**Action item**
From the first line to the last, copy the listing exactly and omit the pictures.

-- Opening Marker --

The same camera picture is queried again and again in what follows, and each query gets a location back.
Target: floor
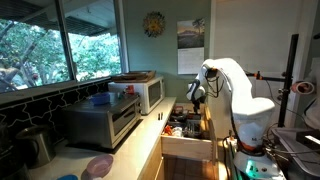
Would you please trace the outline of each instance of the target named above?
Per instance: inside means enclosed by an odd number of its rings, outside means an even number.
[[[166,180],[215,180],[217,168],[212,162],[164,157]]]

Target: window frame
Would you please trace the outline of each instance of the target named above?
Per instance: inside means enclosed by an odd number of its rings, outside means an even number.
[[[0,94],[0,105],[9,103],[12,101],[22,100],[26,98],[32,98],[33,96],[38,96],[50,92],[59,91],[62,89],[91,84],[94,82],[99,82],[109,79],[109,77],[96,78],[87,81],[77,81],[76,74],[72,66],[72,54],[71,46],[69,44],[68,31],[66,28],[63,3],[62,0],[54,0],[56,5],[56,11],[58,16],[58,24],[60,28],[61,39],[63,43],[63,48],[65,52],[65,57],[67,61],[67,66],[69,69],[69,81],[59,82],[55,84],[48,84],[39,87],[32,87],[28,89],[22,89],[18,91],[6,92]],[[113,0],[115,8],[115,18],[116,18],[116,27],[117,27],[117,36],[119,41],[119,54],[120,54],[120,63],[121,63],[121,72],[128,72],[128,55],[127,55],[127,45],[126,45],[126,36],[125,36],[125,23],[124,23],[124,14],[123,14],[123,2],[122,0]]]

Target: pink bowl
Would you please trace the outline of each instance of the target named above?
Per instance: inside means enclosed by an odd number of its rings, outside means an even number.
[[[90,175],[96,177],[104,177],[112,167],[113,157],[109,154],[104,154],[93,158],[87,165],[87,171]]]

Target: microwave
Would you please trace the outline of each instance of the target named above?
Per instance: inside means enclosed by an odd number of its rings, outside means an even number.
[[[108,88],[111,92],[123,92],[129,85],[140,95],[141,115],[148,115],[165,97],[163,76],[147,82],[110,82]]]
[[[118,93],[109,94],[106,104],[84,100],[62,109],[70,146],[114,149],[135,127],[141,117],[139,95],[119,98]]]

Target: poster
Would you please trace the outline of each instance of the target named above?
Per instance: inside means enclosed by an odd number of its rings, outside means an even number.
[[[204,19],[177,23],[178,74],[198,74],[204,61]]]

-- Closing Marker --

**Written answer**
The same camera picture is queried again and again in what follows, and each query gets a location back.
Target: floor
Would you please trace the outline of each instance of the target named above?
Per instance: inside means enclosed by an odd number of its rings, outside means an even number.
[[[166,180],[215,180],[217,168],[212,162],[164,157]]]

Target: window frame
Would you please trace the outline of each instance of the target named above?
Per instance: inside means enclosed by an odd number of its rings, outside means an even number.
[[[0,94],[0,105],[9,103],[12,101],[22,100],[26,98],[32,98],[33,96],[38,96],[50,92],[59,91],[62,89],[91,84],[94,82],[99,82],[109,79],[109,77],[96,78],[87,81],[77,81],[76,74],[72,66],[72,54],[71,46],[69,44],[68,31],[66,28],[63,3],[62,0],[54,0],[56,5],[56,11],[58,16],[58,24],[60,28],[61,39],[63,43],[63,48],[65,52],[65,57],[67,61],[67,66],[69,69],[69,81],[59,82],[55,84],[48,84],[39,87],[32,87],[28,89],[22,89],[18,91],[6,92]],[[113,0],[115,8],[115,18],[116,18],[116,27],[117,27],[117,36],[119,41],[119,54],[120,54],[120,63],[121,63],[121,72],[128,72],[128,55],[127,55],[127,45],[126,45],[126,36],[125,36],[125,23],[124,23],[124,14],[123,14],[123,2],[122,0]]]

Target: pink bowl
Would you please trace the outline of each instance of the target named above?
Per instance: inside means enclosed by an odd number of its rings, outside means an even number.
[[[90,175],[96,177],[104,177],[112,167],[113,157],[109,154],[104,154],[93,158],[87,165],[87,171]]]

Target: microwave
Would you please trace the outline of each instance of the target named above?
Per instance: inside means enclosed by an odd number of its rings, outside means an even number.
[[[108,88],[111,92],[123,92],[129,85],[140,95],[141,115],[148,115],[165,97],[163,76],[147,82],[110,82]]]
[[[118,93],[109,94],[106,104],[84,100],[62,109],[70,146],[114,149],[135,127],[141,117],[139,95],[119,98]]]

Target: poster
Would you please trace the outline of each instance of the target named above?
Per instance: inside means enclosed by an odd number of its rings, outside means an even number.
[[[204,19],[177,23],[178,74],[198,74],[204,61]]]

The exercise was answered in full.